We found these places via Triple-D, otherwise known as Diners, Drive-Ins and Dives. And Guy Fieri's restaurant may have been panned by the "New York Times" but he's a personal hero, because I too know the satisfaction of biting into something that's a ten on its own level. Yes, the food might not work at Per Se, but in the greasy spoon, the ultimate fry, the ultimate chocolate chip cookie, that's what I live for.

The Italian delicacies at the Eastside Market had pictures to die for. They looked like the grinders I grew up with in Bridgeport, a cornucopia of Italian delicacies.

As for the Nickel Diner... It was all about the bacon doughnut, the dessert.

But what to eat first?

I had a steak sandwich, with roasted peppers, pickled onions, mozzarella and dijon sauce... The problem with mainstream food is it's underseasoned. But go to the one of a kind place and they know how to spice it up. The steak sandwich was gooey and tasty, but the steak was not first rate, not tough, but not tender, unlike the dry aged wagyu ribeye I had at Flame in Vail where the bread was substandard but the steak was savory.

But really, it's all about the desserts at the Nickel. But by time we were ready the bacon doughnuts were gone!

So we settled for the chocolate potato chip cake. With peanut butter. And frosting. Salty and crunchy. That's the new thing, have you had salted caramel ice cream yet?

But overall, I would not give the Nickel Diner a thumbs-up.

No, that's wrong, I'd definitely give it a thumbs-up, I just wouldn't say it requires a special trip.

Until today. When I just removed the remnants of my steak sandwich from the fridge.

I have a hard time stopping. I eat what you serve. There are starving children in Europe, you know that right? My parents actually said that. And if you put something on your plate and didn't eat it you'd hear about it for weeks thereafter, that's the kind of guy my dad was, you obeyed the rules. I still do. Too often to my detriment.

But Felice's family was different. She can stop. And she did. So she was left with half a burger and I was left with...half a steak sandwich that I did not eat, realizing I could no longer taste it, why continue?

But as I'm watching the game right now, feeling guilty, because after all the NFL is just modern gladiators, much more dangerous than that TV show with that appellation, Felice entered the bedroom with a smile on her face and started to testify how good her half of hamburger was today.

Which reminded me... My steak sandwich!

Some people would heat it up.
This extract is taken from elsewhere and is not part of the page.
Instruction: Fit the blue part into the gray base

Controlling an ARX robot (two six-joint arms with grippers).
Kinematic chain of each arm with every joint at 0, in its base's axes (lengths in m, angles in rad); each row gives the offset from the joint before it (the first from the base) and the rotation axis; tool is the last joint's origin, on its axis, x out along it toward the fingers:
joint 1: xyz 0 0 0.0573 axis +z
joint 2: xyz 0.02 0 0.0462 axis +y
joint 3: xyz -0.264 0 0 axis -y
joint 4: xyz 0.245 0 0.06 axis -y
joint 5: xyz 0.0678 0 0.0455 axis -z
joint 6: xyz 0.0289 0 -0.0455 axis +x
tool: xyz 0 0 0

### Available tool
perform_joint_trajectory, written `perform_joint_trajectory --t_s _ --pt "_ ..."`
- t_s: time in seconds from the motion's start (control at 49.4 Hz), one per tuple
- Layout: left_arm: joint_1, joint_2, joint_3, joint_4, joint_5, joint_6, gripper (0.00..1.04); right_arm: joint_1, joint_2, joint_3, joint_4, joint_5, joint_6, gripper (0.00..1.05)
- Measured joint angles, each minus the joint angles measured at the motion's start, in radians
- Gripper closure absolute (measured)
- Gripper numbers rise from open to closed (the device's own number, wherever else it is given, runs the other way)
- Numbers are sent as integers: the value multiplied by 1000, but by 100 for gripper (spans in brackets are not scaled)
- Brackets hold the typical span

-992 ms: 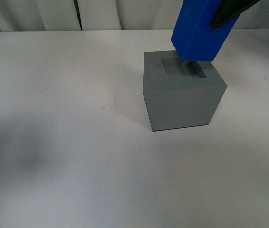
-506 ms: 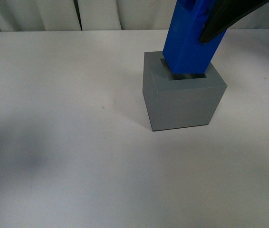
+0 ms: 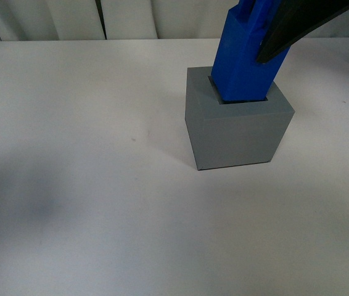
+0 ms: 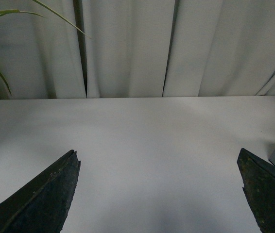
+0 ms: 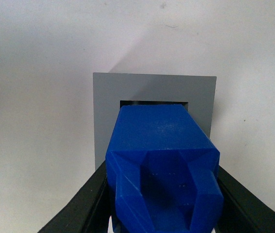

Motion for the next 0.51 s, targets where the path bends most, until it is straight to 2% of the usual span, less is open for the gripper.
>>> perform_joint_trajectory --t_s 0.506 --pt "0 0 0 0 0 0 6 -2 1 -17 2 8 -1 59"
But somehow that ruins the effect. If you're not willing to endure the pasty, crunchy, past its peak crust of day old pizza, you're not a connoisseur. All stuck together it's something different. Yes, I don't want to separate out the flavors, I want them all together. That's what a day or two in the fridge will do. Sure, the bread is soggy, but now it's infused with flavors absent previously.

And I take one bite... DELICIOUS! BETTER THAN IT WAS ORIGINALLY!
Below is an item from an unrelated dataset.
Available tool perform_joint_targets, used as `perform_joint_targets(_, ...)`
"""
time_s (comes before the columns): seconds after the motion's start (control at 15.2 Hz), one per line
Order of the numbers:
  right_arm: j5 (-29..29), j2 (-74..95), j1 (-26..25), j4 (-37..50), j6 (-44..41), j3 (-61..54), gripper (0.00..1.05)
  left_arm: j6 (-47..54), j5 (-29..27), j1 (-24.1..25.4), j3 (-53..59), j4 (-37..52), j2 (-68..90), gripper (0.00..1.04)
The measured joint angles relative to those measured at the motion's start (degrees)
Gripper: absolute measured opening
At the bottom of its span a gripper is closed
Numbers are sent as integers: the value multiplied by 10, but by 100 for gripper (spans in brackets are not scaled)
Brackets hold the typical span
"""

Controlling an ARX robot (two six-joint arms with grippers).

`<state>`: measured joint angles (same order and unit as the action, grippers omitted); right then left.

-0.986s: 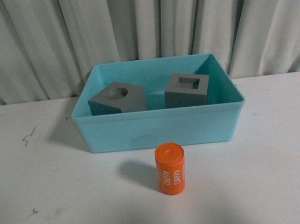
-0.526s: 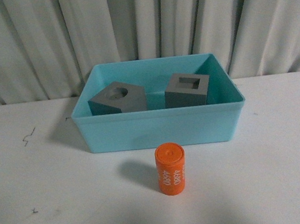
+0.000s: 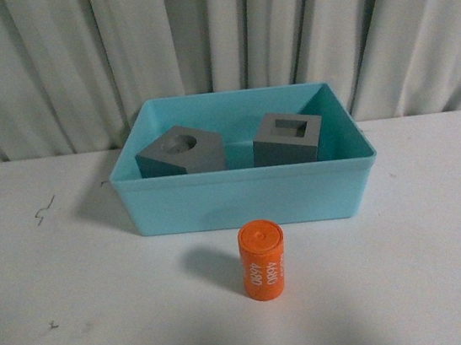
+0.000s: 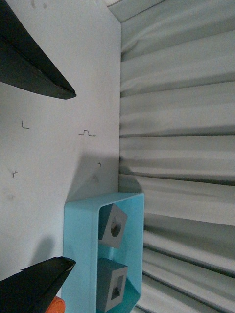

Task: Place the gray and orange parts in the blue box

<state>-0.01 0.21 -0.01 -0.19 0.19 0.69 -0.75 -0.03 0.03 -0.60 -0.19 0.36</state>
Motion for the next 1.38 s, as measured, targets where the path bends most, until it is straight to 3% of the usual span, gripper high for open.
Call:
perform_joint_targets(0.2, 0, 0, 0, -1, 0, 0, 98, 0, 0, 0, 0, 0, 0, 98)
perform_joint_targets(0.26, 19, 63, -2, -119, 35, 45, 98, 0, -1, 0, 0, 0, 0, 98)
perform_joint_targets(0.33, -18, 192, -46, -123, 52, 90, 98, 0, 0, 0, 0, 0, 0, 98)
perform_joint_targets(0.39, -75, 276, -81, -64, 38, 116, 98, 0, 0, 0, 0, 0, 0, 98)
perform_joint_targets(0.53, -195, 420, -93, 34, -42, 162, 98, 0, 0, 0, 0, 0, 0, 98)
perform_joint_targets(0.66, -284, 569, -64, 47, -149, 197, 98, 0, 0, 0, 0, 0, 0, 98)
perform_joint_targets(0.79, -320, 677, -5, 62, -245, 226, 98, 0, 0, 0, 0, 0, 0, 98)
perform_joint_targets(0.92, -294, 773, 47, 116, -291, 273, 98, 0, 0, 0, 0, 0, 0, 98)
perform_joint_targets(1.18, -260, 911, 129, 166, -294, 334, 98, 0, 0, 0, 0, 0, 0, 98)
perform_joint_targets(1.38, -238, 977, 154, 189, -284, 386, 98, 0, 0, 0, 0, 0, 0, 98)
And I'm wondering what's happening scientifically, but I'll leave that to Nathan Myhrvold. All I know is I'm sitting at the kitchen table reminiscing about pizza in college, Chinese food in Vail, and how when I dig into the carton and extract the remnants of what once was I'm exquisitely happy.

Nickel Diner: http://www.nickeldiner.com

Eastside Market Italian Deli: http://esmdeli.com

Nickel Diner pics: http://bit.ly/1ahXPAp

Eastside Market Italian Deli pics: http://bit.ly/1ahXKwu

P.S. What I hate about modern media is content providers' adherence to old business models, as in I was choosing a destination but all Triple-D episodes had been scrubbed from YouTube, so I'd be forced to sit in front of the Food Channel night after night to be edified. Why not make everything available and monetize it?